• Work order:
Go through the listing that follows and write it out exactly. Drop the pictures.

=======

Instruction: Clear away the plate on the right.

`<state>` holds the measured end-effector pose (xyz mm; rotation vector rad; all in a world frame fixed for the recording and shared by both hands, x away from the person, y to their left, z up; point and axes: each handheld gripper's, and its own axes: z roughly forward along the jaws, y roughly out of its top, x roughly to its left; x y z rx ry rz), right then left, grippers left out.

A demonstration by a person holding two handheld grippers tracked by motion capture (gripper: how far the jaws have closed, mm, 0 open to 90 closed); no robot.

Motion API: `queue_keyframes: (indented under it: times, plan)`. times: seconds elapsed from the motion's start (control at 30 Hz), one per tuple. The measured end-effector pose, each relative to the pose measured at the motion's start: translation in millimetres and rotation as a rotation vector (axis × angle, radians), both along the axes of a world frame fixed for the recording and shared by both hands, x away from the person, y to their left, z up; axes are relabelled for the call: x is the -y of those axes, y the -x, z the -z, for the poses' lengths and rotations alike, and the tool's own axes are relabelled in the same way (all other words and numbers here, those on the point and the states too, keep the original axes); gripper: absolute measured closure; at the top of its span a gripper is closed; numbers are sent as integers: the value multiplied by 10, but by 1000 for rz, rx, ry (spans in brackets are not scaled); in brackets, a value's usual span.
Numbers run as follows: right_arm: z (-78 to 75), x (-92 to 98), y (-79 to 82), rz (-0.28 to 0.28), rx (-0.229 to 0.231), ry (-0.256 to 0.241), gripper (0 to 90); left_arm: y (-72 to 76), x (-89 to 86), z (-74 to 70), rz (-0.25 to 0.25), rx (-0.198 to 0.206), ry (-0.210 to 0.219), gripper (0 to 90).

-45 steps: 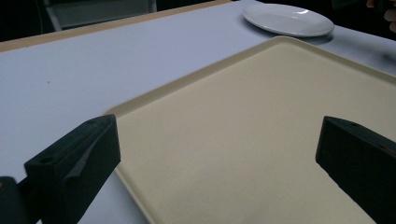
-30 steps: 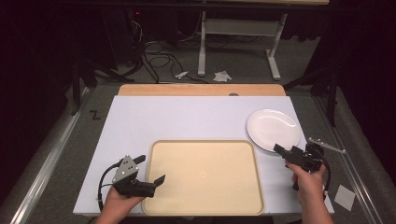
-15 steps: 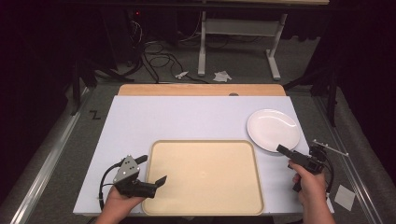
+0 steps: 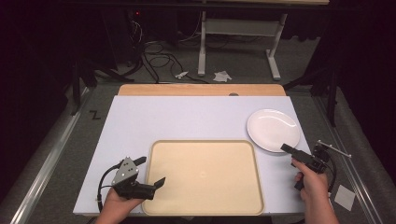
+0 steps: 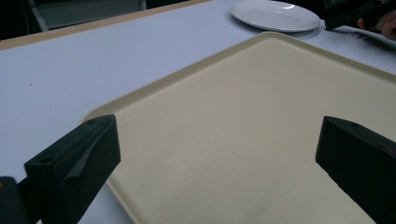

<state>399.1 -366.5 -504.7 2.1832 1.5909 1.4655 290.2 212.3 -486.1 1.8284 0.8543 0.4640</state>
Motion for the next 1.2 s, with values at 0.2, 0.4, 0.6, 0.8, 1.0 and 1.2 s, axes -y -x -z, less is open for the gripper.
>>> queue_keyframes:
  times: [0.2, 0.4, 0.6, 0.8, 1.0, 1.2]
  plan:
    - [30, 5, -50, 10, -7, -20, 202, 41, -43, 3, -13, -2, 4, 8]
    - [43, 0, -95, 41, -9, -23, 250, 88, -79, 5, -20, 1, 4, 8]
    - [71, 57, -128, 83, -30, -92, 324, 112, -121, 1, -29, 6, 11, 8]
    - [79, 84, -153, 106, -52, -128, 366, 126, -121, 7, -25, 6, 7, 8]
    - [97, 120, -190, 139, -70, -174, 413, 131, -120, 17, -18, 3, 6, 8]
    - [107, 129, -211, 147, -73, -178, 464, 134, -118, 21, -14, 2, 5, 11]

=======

• Result of the exercise:
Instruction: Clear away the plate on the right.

`<state>` holds the measured end-effector pose (xyz mm; rotation vector rad; all in a world frame fixed for the recording and shared by both hands, x away from the person, y to their left, z up; point and axes: each handheld gripper's, and its own axes: z roughly forward along the jaws, y roughly out of its top, x roughly to its left; x y z rx ry rz), right then left, grippers left out.

A demonstration by a person holding two handheld grippers tracked by motion capture (gripper: how far the jaws have closed, mm, 0 open to 90 closed); no robot.

Motion API: `queue_keyframes: (indented under it: times, plan)`. times: seconds elapsed from the motion's start (control at 30 Hz), one per tuple. The measured end-effector pose, each relative to the pose measured at the motion's start: translation in millimetres and rotation as a rotation vector (axis × angle, radians), both along the axes of a world frame fixed for the recording and shared by both hands, x away from the person, y to their left, z up; axes are relabelled for the call: x is the -y of those axes, y the -x, z the -z, for the poses' lengths and rotations alike, and the tool's own axes are relabelled in the same way (all other words and numbers here, those on the point and the states too, keep the original axes); gripper: absolute measured closure; at the top of its span a gripper is closed; numbers are sent as integers: the value multiplied by 10, but by 1000 for rz, rx, ry (spans in brackets are not scaled); in brackets, a value's usual span.
Numbers run as follows: right_arm: z (-78 to 75), x (-92 to 98), y (-79 to 82), rz (-0.28 to 0.28), rx (-0.229 to 0.231), ry (-0.256 to 0.241), gripper (0 to 90); left_arm: y (-72 to 76), x (-89 to 86), z (-74 to 70), rz (-0.25 to 0.25), rx (-0.198 to 0.206), ry (-0.210 to 0.219), gripper (0 to 90).

-45 steps: 
-30 steps: 
-15 steps: 
+0 steps: 
+0 steps: 

<state>399.1 -366.5 -504.7 2.1832 1.5909 1.4655 290.2 212.3 -486.1 1.8284 0.8543 0.4640</state>
Motion for the next 1.2 s, with values at 0.2, 0.4, 0.6, 0.8, 1.0 and 1.2 s, axes -y -x -z, less is open for the gripper.
>>> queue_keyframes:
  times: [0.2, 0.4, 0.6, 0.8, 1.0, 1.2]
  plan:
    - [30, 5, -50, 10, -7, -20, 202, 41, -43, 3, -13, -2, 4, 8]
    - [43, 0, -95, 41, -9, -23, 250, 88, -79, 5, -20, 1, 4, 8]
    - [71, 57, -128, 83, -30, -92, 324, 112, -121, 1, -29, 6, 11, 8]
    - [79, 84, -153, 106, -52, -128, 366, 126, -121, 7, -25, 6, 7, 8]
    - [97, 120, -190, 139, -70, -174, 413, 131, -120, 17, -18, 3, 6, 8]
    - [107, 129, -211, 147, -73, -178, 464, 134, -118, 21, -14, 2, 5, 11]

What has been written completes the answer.